Я и без того понимала, что там, за стеной, меня ждет, но уходить не спешила. Вроде сама столько этого дня ждала, нарочно себя старила быстрее, чтобы от третьей жизни, с Семеновым уходом и моим одиночеством, избавиться поскорее. Торопила новую молодость, хитрила слегка. А теперь ноги куда надо не идут: и не старость этому причиной, а бессмысленный страх. Это не чужая ссора у соседей, его так просто из себя не выскребешь.

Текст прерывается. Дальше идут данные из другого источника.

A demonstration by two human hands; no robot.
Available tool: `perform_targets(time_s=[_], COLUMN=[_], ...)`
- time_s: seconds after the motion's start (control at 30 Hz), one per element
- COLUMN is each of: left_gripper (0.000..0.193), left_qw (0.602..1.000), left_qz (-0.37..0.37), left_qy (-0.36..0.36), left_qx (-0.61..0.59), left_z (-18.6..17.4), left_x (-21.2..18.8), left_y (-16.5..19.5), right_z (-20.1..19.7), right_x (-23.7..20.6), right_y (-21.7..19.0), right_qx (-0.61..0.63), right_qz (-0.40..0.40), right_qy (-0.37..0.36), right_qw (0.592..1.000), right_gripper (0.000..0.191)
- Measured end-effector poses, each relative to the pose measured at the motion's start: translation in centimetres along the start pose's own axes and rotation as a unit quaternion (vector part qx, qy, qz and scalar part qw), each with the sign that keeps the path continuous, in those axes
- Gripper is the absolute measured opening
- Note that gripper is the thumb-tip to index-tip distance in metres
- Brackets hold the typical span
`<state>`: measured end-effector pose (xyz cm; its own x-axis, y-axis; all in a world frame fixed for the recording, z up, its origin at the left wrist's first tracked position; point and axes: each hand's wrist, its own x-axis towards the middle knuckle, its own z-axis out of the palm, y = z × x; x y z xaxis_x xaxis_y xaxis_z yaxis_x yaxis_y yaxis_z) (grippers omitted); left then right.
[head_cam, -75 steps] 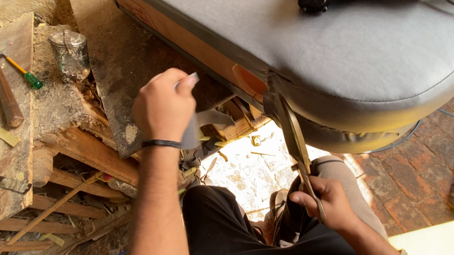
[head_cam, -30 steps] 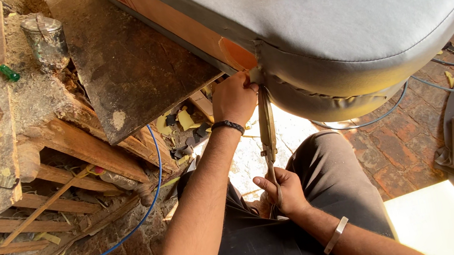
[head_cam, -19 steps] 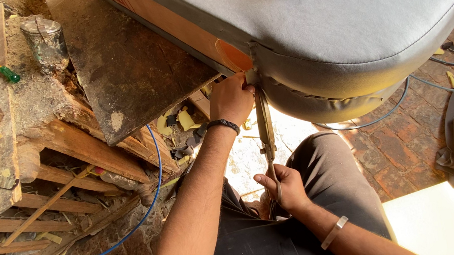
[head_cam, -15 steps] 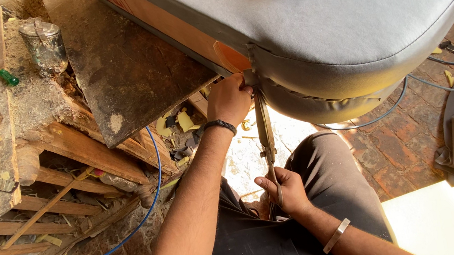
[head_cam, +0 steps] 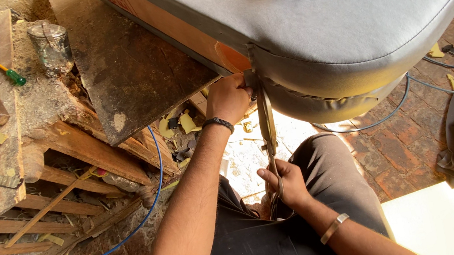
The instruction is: The person staples gray fabric onto a seat cushion using a pneumatic staple gun, then trims excess fabric with shears. The person works around the edges and corners of the cushion, pulling the fabric taut before stapling.
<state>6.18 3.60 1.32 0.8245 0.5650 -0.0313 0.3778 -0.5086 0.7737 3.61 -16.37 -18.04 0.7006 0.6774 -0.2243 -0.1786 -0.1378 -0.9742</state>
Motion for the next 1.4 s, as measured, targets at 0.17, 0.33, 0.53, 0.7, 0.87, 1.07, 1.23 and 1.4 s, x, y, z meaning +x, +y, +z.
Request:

Врачеватель тем временем ждал, пока Гунька до последней ниточки разденется — даже помог ему кое-как, вспорол ножом обманчивую шерсть синтетического свитера и затрепанную тряпицу футболки. Уж больно интересно было Тимке-Коту посмотреть, что ж там за рана такая смертельная. Кот не первый десяток лет писал научные работы по живым, мертвым и оживленным, коллекционировал целительские курьезы.

Гунька команды выполнил, улегся на кушетку, как и полагается покойнику. Только руки не на груди сложил, а на причинном месте. Было ему там что прикрывать, если уж откровенно говорить. Теперь понятно, чего Жека-Евдокия так рьяно за чужим помощником приглядывала и чего так убивалась, нас сюда собирая. Мне как-то даже обидно стало — такую красоту мальчишке природа отпустила, а он, вместо того чтобы женщин осчастливливать, ее на себе подобных тратит. Ой… Нет, не с такими мыслями я из этой жизни уходить собралась… Ну да ладно: сама ж хотела найти причину для омоложения. Ну и вот она: обновлюсь, стану этому мальчишке ровесницей, так у меня, как в том пикантном анекдоте, «сто штук таких будет».